Concernant le dollar, l’indice Dollar Index — qui mesure la devise américaine face à six grandes monnaies — a progressé de 0,2 % sur la journée, clôturant à 101,39. Un dollar plus fort exerce une pression sur les matières premières libellées en dollars et sur la chaîne d’approvisionnement technologique mondiale.

La combinaison de ces trois facteurs — retournement du récit sectoriel, matérialisation des risques structurels et affaiblissement des données macroéconomiques — a constitué la logique complète derrière la chute du secteur de la mémoire le 2 juillet.

Conclusion

La forte correction du secteur américain de la mémoire le 2 juillet résulte de la convergence de plusieurs facteurs.

Le déclencheur immédiat a été l’annonce par Meta de son initiative dans le cloud, qui a brisé la croyance du marché en une « rareté perpétuelle de la puissance de calcul » et provoqué un retournement des anticipations pour la chaîne d’approvisionnement du matériel IA. Les risques structurels plus profonds découlaient des avertissements de Goldman Sachs — ralentissement de la dynamique des prix du HBM, dégradation du paysage concurrentiel et ralentissement des investissements dans l’IA —, tous réévalués à la lumière de cette annonce. Sur le plan macroéconomique, tant l’emploi ADP que l’ISM manufacturier ont déçu, tandis que l’incertitude autour de la politique de la Fed a servi de toile de fond à la correction des secteurs à forte valorisation.

Y a-t-il eu un véritable changement structurel dans la dynamique de l’offre et de la demande à long terme pour les puces mémoire ? La réponse est probablement non. Le PDG de Micron a précédemment déclaré que la mémoire constitue le goulet d’étranglement sous-estimé pour l’IA, et que les contraintes structurelles sur l’offre devraient se maintenir au moins jusqu’en 2026. Cependant, d’un point de vue boursier à court terme, lorsque les gains d’un secteur sont excessifs et les positions surchargées, tout signal négatif marginal peut entraîner une correction brutale des prix.
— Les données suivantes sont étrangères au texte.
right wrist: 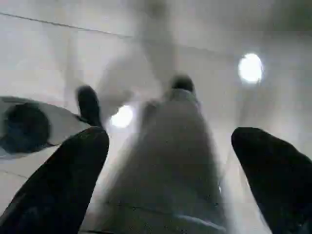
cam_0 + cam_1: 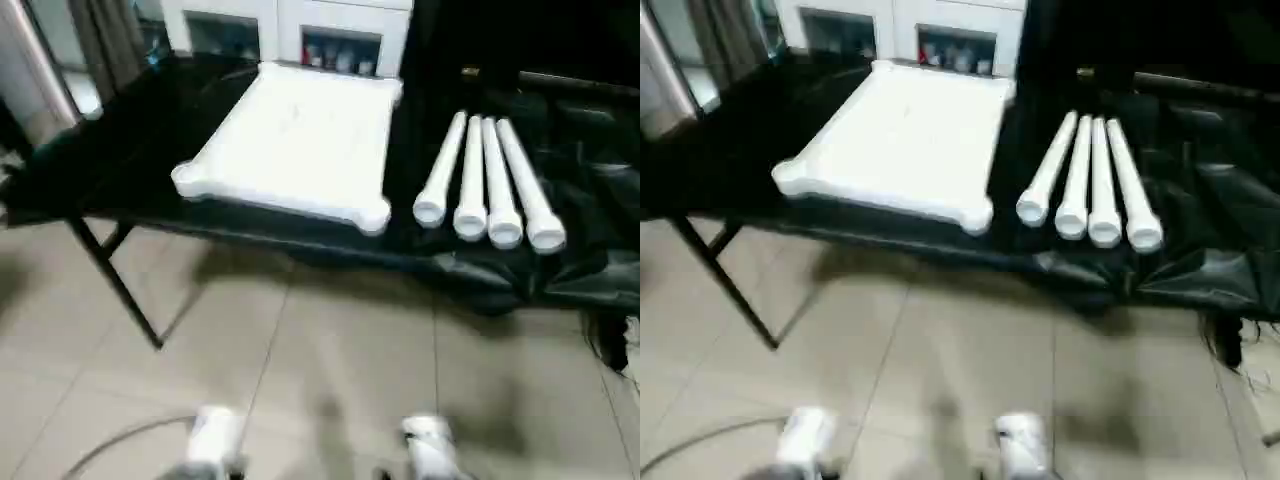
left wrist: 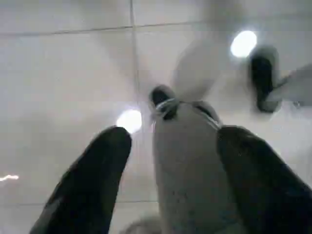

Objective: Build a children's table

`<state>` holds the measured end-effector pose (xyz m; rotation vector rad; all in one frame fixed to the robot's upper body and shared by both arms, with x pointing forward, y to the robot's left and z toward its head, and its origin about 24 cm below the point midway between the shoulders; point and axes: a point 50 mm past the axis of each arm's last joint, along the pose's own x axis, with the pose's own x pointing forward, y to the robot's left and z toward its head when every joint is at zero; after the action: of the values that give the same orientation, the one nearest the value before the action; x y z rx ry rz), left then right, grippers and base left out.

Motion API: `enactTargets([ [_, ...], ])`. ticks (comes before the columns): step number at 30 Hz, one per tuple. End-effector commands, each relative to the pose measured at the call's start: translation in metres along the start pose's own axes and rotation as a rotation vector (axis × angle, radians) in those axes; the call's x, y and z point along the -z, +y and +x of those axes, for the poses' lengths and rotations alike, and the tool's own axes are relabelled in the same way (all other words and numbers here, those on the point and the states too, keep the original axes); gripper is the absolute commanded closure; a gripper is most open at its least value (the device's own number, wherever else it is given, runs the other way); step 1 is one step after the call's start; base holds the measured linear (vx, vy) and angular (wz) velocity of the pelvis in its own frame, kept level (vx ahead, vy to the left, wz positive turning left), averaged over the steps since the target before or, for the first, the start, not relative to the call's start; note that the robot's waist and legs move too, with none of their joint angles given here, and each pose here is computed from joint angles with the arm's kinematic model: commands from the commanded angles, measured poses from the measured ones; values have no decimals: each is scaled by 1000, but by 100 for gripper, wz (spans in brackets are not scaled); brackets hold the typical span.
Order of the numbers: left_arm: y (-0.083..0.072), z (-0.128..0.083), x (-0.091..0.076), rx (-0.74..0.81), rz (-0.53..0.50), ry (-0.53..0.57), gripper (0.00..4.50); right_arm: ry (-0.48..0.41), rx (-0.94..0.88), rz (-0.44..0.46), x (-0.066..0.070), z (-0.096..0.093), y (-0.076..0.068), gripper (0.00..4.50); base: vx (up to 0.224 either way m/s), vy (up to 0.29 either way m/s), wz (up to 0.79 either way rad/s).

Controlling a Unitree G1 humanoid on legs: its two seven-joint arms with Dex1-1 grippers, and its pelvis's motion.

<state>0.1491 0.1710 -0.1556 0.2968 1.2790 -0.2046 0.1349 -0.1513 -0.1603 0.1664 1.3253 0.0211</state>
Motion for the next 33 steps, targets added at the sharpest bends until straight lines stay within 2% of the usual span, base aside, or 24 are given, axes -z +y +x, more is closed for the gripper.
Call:
enactTargets([
  [1, -7, 1, 22, 7, 18, 84, 118, 156, 26, 60, 41, 1, -7, 0, 0, 0, 0],
  [8, -8, 2, 24, -3, 3, 83, 118, 171, 30, 31, 43, 0, -9, 0, 0, 0, 0],
  [10, -7, 2, 22, -37, 21, 54, 118, 154, 34, 4, 41, 0, -10, 0, 0, 0, 0],
  [12, -2, 1, 16, -183, -21, -99, 118, 35, 80, -58, 33, 1, -13, 0, 0, 0, 0],
  [15, 3, -5, 10, -359, -92, -268, 118, -133, 139, -63, 24, 0, -15, 0, 0, 0, 0],
  [18, 4, -8, 8, -360, -128, -347, 118, -239, 174, -89, 19, -3, -16, 0, 0, 0, 0],
  [19, 3, -9, 6, -343, -124, -382, 118, -281, 179, -134, 15, -4, -16, 0, 0, 0, 0],
  [20, 3, -9, 6, -340, -123, -389, 118, -288, 178, -142, 15, -4, -16, 0, 0, 0, 0],
  [21, 3, -11, 4, -325, -123, -440, 118, -341, 168, -203, 11, -6, -14, 0, 0, 0, 0],
  [24, 0, -12, 2, -242, -148, -488, 118, -430, 150, -267, 5, -9, -11, 0, 0, 0, 0],
  [26, 39, -24, -64, -218, -125, -634, 118, -544, 128, -270, -77, -20, -13, 0, 0, 0, 0],
  [27, 48, -33, -90, -188, -120, -700, 118, -610, 99, -257, -110, -30, -10, 0, 0, 0, 0],
  [28, 50, -38, -104, -160, -113, -741, 118, -655, 61, -237, -127, -36, -5, 0, -89, -11, -2],
  [29, 48, -39, -108, -138, -108, -762, 118, -683, 34, -223, -132, -39, -2, 0, -89, -25, -1],
  [33, 33, -47, -120, -34, -97, -868, 118, -788, -62, -363, -143, -46, 24, 0, -22, -6, 0],
])
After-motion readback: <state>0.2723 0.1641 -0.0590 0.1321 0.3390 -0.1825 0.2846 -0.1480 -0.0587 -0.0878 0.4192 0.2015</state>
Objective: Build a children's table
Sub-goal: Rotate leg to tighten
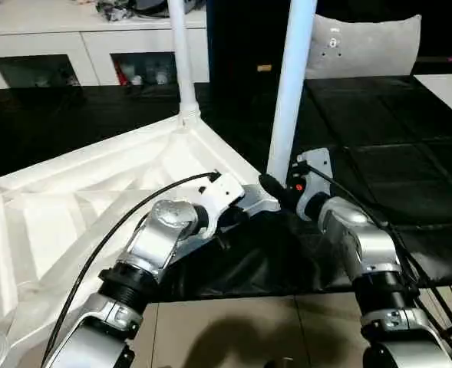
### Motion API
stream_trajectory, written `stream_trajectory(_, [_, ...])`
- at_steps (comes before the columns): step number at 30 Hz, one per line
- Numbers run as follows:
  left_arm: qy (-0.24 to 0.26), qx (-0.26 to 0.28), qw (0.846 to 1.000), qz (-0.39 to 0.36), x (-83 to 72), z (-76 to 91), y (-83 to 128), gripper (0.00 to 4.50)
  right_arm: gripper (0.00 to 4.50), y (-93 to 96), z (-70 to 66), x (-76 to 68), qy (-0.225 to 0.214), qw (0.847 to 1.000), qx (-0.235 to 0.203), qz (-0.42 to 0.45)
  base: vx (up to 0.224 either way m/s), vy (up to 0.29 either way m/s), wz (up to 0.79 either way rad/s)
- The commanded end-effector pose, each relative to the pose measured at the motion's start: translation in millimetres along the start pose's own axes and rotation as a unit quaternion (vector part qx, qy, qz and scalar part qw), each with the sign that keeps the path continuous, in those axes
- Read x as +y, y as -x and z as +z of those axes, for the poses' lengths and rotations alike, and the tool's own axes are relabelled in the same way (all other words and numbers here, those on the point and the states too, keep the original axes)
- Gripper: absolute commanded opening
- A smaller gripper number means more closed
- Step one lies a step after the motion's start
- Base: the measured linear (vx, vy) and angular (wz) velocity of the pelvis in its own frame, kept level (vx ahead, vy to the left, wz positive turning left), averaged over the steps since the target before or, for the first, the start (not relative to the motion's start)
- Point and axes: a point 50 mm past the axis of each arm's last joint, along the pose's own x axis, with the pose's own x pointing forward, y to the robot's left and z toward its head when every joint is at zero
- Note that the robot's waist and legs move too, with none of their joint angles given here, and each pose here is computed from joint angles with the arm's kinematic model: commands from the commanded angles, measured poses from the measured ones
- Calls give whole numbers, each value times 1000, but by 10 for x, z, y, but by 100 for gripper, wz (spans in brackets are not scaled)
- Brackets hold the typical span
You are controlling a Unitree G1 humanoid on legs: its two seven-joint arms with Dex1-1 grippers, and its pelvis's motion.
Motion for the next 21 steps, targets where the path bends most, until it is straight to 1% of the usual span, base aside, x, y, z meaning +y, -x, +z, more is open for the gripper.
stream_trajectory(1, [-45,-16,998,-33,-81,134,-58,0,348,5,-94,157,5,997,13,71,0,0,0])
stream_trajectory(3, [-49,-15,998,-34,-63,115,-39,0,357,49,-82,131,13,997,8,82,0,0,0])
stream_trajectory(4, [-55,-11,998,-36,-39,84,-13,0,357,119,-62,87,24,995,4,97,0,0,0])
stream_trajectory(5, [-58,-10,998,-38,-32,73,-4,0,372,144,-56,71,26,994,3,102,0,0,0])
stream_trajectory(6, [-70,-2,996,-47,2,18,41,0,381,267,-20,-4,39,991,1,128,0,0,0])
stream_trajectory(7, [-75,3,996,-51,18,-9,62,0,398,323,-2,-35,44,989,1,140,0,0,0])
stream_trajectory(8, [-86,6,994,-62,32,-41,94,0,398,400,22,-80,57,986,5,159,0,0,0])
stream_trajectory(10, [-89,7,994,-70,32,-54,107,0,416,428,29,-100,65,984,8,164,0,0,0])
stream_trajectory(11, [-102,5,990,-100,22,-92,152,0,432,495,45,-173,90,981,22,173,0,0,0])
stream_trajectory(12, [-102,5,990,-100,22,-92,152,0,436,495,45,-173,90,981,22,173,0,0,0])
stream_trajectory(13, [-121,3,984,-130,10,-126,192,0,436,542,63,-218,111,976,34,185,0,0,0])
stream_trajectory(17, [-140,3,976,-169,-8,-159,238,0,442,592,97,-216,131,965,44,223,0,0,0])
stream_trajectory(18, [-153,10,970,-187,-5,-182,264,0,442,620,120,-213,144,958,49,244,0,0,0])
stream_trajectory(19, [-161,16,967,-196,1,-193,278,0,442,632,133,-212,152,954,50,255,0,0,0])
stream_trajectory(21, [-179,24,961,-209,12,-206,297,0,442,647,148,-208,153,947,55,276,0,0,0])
Pour les investisseurs, comprendre la logique de ce mouvement de correction est plus précieux que de chercher à anticiper les variations de prix à court terme. Cela met en lumière une évolution majeure : la chaîne industrielle de l’IA passe du statut de « bénéficiaire universel » à celui de « différenciation structurelle ». Dans ce contexte, la capacité à identifier les véritables créateurs de valeur, par opposition aux purs suiveurs de tendance, sera déterminante pour distinguer les gagnants des perdants.

FAQ

Q1 : De combien les trois principaux indices boursiers américains ont-ils reculé le 2 juillet ?

Le Dow Jones Industrial Average a perdu 0,03 % à 52 305,24 ; le Nasdaq Composite a reculé de 0,66 % à 26 040,03 ; et le S&P 500 a cédé 0,22 % à 7 483,23.

Q2 : Quelle a été la cause directe de la forte baisse du secteur de la mémoire ?

Le déclencheur immédiat a été le projet de Meta de lancer une activité d’infrastructure cloud et de vendre de la puissance de calcul IA à des clients externes. Le marché y a vu le signe que les investissements des géants technologiques dans l’IA pourraient avoir atteint un sommet, suscitant des inquiétudes sur les perspectives de demande pour les puces mémoire.

Q3 : De combien l’indice Philadelphia Semiconductor a-t-il chuté ce jour-là ?

L’indice Philadelphia Semiconductor a plongé de plus de 6 %. Certains rapports évoquent une baisse précise de 6,27 %.

Q4 : Quelles valeurs de la mémoire ont enregistré les plus fortes baisses ?

Corning a chuté de plus de 13 % ; Micron Technology et SanDisk ont tous deux reculé de plus de 10 % ; Intel a perdu plus de 9 % ; ASML a cédé plus de 7 % ; AMD et TSMC ont baissé de près de 7 % ; Western Digital a reculé de plus de 6 % ; et Super Micro Computer ainsi que Seagate Technology ont toutes deux perdu plus de 5 %.

Q5 : Quels avertissements Goldman Sachs avait-il émis précédemment concernant le secteur des puces mémoire ?

Goldman Sachs avait identifié trois principaux risques pour le secteur des puces mémoire : le ralentissement de la dynamique des prix du HBM, l’intensification de la concurrence du marché avec l’arrivée d’acteurs chinois comme ChangXin Memory Technologies, et un ralentissement global de l’investissement dans les serveurs IA.